● **YOUR GOAL**
Beginning at the top of the material, repeat each line exactly, and stop once the line with "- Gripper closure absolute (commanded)" has been written.

● ● ●

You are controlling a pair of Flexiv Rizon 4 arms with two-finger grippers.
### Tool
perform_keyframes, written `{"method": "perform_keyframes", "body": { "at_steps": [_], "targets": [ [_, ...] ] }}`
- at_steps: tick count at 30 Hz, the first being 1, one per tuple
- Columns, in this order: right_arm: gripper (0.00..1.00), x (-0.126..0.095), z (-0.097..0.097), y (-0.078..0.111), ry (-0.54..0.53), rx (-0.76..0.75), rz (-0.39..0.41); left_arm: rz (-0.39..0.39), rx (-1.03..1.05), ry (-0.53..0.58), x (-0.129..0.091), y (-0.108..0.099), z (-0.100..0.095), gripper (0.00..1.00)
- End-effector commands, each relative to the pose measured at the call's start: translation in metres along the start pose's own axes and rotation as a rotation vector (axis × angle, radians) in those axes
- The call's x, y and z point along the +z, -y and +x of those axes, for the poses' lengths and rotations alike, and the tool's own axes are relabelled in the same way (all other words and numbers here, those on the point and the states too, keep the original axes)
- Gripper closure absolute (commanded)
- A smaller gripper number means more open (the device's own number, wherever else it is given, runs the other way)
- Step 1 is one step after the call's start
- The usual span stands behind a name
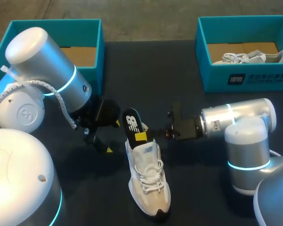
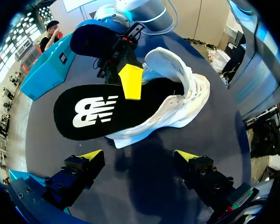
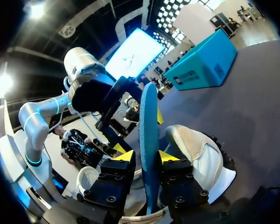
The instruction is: Take the shoe out of the shoebox, open the shoe tongue, remove and reinsert the insole, then place the shoe into the shoebox
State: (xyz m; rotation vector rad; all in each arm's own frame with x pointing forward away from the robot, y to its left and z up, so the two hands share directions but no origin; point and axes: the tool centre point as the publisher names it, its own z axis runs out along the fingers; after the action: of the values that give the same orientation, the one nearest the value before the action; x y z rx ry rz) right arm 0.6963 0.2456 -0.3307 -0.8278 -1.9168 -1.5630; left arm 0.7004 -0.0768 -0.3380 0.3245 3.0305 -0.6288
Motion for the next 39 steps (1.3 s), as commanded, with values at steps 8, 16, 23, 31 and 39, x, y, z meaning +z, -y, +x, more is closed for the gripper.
{"method": "perform_keyframes", "body": {
  "at_steps": [8,16,23,31,39],
  "targets": [
    [1.0,0.004,-0.004,-0.003,0.051,0.115,0.015,-0.003,0.0,0.001,0.0,0.0,0.001,0.0],
    [1.0,0.002,-0.001,0.008,0.066,0.168,0.022,-0.003,0.0,0.001,0.0,0.0,0.001,0.0],
    [1.0,0.001,0.0,0.02,0.081,0.212,0.031,-0.003,0.0,0.001,0.0,0.0,0.001,0.0],
    [1.0,0.002,0.0,0.029,0.079,0.228,0.03,-0.003,0.0,0.001,0.0,0.0,0.001,0.0],
    [0.86,0.004,0.0,0.026,0.086,0.173,0.007,-0.003,0.0,0.001,0.0,0.0,0.001,0.0]
  ]
}}
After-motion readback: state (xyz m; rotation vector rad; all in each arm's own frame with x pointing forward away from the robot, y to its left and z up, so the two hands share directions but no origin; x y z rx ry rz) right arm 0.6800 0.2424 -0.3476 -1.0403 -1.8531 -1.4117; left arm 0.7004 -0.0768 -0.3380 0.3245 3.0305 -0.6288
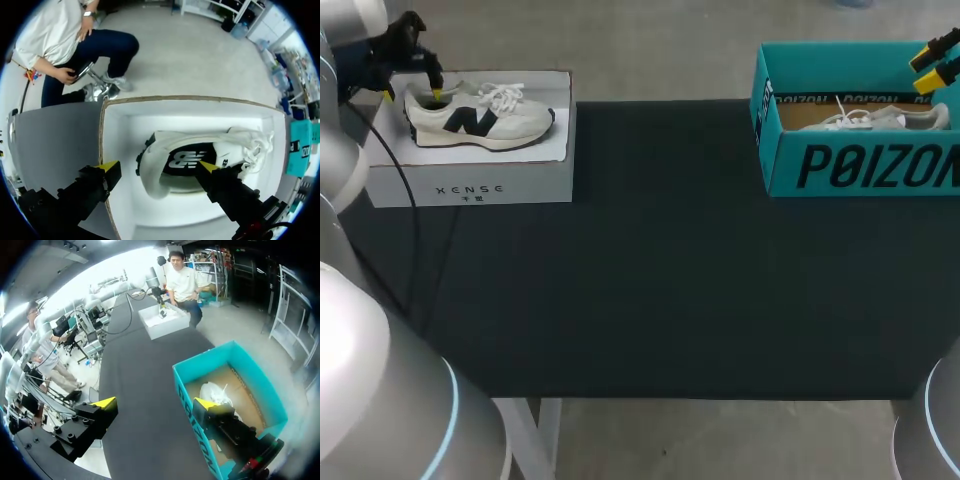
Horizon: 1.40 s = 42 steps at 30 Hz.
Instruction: Take the shoe out of the shoebox, open the shoe tongue, remove and reinsert the insole, then place the shoe into the shoebox
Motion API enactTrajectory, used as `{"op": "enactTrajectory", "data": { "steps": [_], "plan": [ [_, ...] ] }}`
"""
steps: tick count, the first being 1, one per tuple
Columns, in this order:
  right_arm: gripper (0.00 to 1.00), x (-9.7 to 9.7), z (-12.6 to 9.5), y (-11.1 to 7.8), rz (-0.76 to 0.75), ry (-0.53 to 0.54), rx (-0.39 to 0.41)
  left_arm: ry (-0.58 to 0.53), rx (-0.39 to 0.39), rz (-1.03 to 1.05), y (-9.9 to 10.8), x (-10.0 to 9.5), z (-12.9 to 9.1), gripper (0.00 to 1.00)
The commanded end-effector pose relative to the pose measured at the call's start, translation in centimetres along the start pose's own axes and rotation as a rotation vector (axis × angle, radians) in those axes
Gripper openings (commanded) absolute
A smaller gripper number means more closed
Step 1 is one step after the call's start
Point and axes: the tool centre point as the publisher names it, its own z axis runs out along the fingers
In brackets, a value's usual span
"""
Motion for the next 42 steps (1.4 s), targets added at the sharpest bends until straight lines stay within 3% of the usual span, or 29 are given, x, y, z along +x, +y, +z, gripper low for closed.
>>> {"op": "enactTrajectory", "data": {
  "steps": [1, 13, 33, 42],
  "plan": [
    [1.00, 0.0, 0.0, 0.0, 0.000, -0.001, 0.001, -0.004, -0.299, -0.006, -2.8, -0.3, 1.0, 1.00],
    [1.00, 0.0, 0.0, 0.0, 0.000, -0.001, 0.001, -0.005, -0.374, 0.010, -2.3, -0.2, 2.9, 1.00],
    [1.00, 0.0, 0.0, 0.0, 0.000, -0.001, 0.001, 0.005, -0.405, 0.015, -1.5, 0.4, 2.2, 1.00],
    [1.00, 0.0, 0.0, 0.0, 0.000, -0.001, 0.001, 0.002, -0.427, 0.008, -0.8, 0.8, 2.3, 0.81]
  ]
}}
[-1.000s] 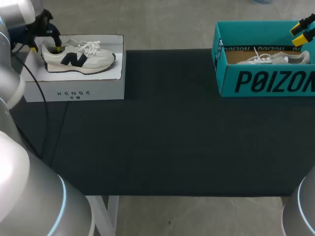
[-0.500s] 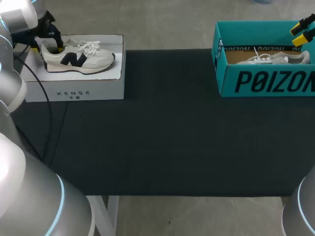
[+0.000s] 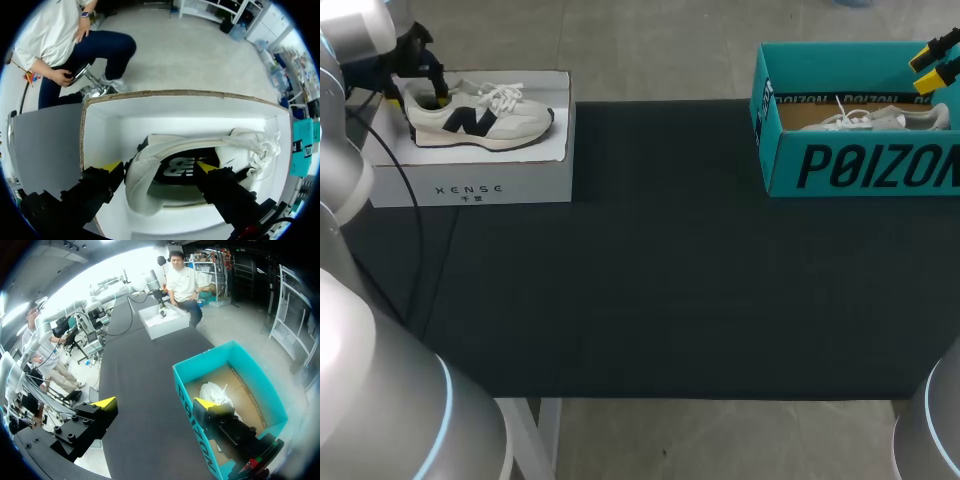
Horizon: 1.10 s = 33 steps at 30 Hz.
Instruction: Take the shoe out of the shoebox, open the shoe tongue, remove and reinsert the insole, then place the shoe into the shoebox
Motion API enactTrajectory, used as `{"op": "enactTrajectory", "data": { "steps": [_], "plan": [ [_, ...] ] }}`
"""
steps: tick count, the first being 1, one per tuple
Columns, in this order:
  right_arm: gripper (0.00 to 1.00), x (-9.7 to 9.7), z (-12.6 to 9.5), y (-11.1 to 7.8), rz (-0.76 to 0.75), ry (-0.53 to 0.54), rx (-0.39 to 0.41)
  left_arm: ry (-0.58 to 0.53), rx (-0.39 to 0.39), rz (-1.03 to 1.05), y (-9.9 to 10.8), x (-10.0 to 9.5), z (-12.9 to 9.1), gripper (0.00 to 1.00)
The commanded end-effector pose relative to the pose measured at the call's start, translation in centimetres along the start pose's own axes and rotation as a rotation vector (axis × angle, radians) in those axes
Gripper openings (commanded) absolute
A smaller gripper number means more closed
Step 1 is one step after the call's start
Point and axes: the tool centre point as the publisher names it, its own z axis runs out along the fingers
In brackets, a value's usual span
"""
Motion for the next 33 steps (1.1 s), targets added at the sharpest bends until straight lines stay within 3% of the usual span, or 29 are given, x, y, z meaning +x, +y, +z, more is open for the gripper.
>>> {"op": "enactTrajectory", "data": {
  "steps": [1, 3, 6, 12, 33],
  "plan": [
    [1.00, 0.0, 0.0, 0.0, 0.000, -0.001, 0.001, 0.001, -0.447, -0.006, -0.7, -0.1, 0.2, 0.81],
    [1.00, 0.0, 0.0, 0.0, 0.000, -0.001, 0.001, 0.001, -0.451, -0.007, -0.8, -0.1, 0.3, 0.78],
    [1.00, 0.0, 0.0, 0.0, 0.000, -0.001, 0.001, -0.003, -0.456, -0.005, -0.8, -0.1, 0.3, 0.84],
    [1.00, 0.0, 0.0, 0.0, 0.000, -0.001, 0.001, -0.005, -0.460, -0.011, -1.1, -0.7, 0.2, 0.81],
    [1.00, 0.0, 0.0, 0.0, 0.000, -0.001, 0.001, -0.020, -0.471, -0.023, -1.1, -1.3, 0.4, 0.49]
  ]
}}
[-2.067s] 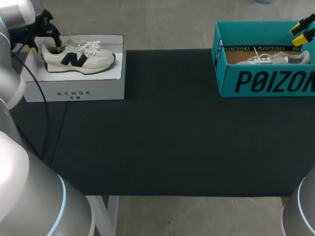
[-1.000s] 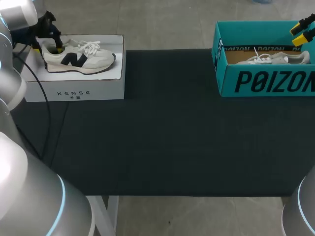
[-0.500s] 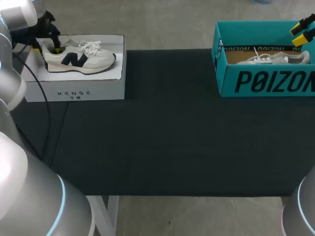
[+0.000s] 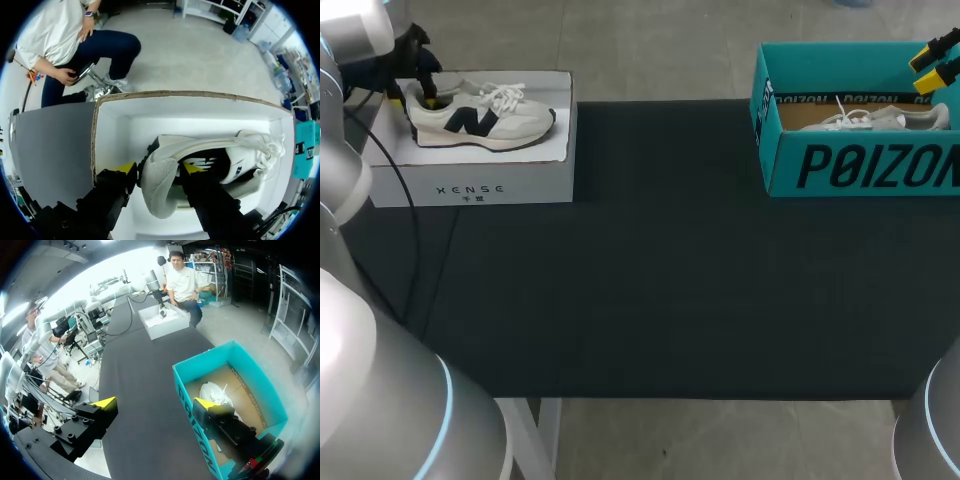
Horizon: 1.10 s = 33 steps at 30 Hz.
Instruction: Take the shoe out of the shoebox, open the shoe tongue, remove and reinsert the insole, then place the shoe into the shoebox
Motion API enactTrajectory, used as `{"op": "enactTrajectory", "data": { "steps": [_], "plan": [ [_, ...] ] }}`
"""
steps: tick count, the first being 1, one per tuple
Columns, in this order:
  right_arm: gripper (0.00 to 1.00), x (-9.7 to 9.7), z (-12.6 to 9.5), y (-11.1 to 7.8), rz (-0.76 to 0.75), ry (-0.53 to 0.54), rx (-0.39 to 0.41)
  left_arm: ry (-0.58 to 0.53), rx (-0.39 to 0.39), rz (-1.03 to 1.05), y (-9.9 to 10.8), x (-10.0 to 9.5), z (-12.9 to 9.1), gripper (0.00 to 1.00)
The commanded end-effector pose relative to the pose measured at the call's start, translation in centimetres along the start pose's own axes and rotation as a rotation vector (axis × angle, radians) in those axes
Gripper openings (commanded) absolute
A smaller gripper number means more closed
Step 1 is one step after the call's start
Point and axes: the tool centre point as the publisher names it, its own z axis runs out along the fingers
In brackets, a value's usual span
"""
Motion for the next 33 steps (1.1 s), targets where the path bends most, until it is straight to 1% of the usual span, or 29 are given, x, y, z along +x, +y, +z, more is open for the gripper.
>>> {"op": "enactTrajectory", "data": {
  "steps": [1, 2, 7, 12, 15, 18, 26, 28, 33],
  "plan": [
    [1.00, 0.0, 0.0, 0.0, 0.000, -0.001, 0.001, 0.000, -0.482, -0.003, -1.0, -0.2, 0.4, 0.50],
    [1.00, 0.0, 0.0, 0.0, 0.000, -0.001, 0.001, 0.000, -0.483, -0.005, -1.0, -0.3, 0.4, 0.51],
    [1.00, 0.0, 0.0, 0.0, 0.000, -0.001, 0.001, -0.004, -0.487, -0.006, -1.0, -0.4, 0.4, 0.47],
    [1.00, 0.0, 0.0, 0.0, 0.000, -0.001, 0.001, -0.006, -0.494, -0.010, -1.0, -0.6, 0.5, 0.40],
    [1.00, 0.0, 0.0, 0.0, 0.000, -0.001, 0.001, -0.007, -0.496, -0.007, -1.0, -0.6, 0.5, 0.22],
    [1.00, 0.0, 0.0, 0.0, 0.000, -0.001, 0.001, -0.008, -0.500, -0.004, -0.9, -0.7, 0.5, 0.00],
    [1.00, 0.0, 0.0, 0.0, 0.000, -0.001, 0.001, -0.008, -0.508, -0.011, -0.8, -1.0, 0.4, 0.00],
    [1.00, 0.0, 0.0, 0.0, 0.000, -0.001, 0.001, 0.013, -0.514, -0.002, -0.8, -1.2, 0.0, 0.00],
    [1.00, 0.0, 0.0, 0.0, 0.000, -0.001, 0.001, 0.017, -0.523, 0.025, -0.9, -1.3, -1.2, 0.00]
  ]
}}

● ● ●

● **EXERCISE OUTPUT**
You are controlling a pair of Flexiv Rizon 4 arms with two-finger grippers.
### Tool
perform_keyframes, written `{"method": "perform_keyframes", "body": { "at_steps": [_], "targets": [ [_, ...] ] }}`
- at_steps: tick count at 30 Hz, the first being 1, one per tuple
- Columns, in this order: right_arm: gripper (0.00..1.00), x (-0.126..0.095), z (-0.097..0.097), y (-0.078..0.111), ry (-0.54..0.53), rx (-0.76..0.75), rz (-0.39..0.41); left_arm: rz (-0.39..0.39), rx (-1.03..1.05), ry (-0.53..0.58), x (-0.129..0.091), y (-0.108..0.099), z (-0.100..0.095), gripper (0.00..1.00)
- End-effector commands, each relative to the pose measured at the call's start: translation in metres along the start pose's own axes and rotation as a rotation vector (axis × angle, radians) in those axes
- The call's x, y and z point along the +z, -y and +x of those axes, for the poses' lengths and rotations alike, and the tool's own axes are relabelled in the same way (all other words and numbers here, those on the point and the states too, keep the original axes)
- Gripper closure absolute (commanded)

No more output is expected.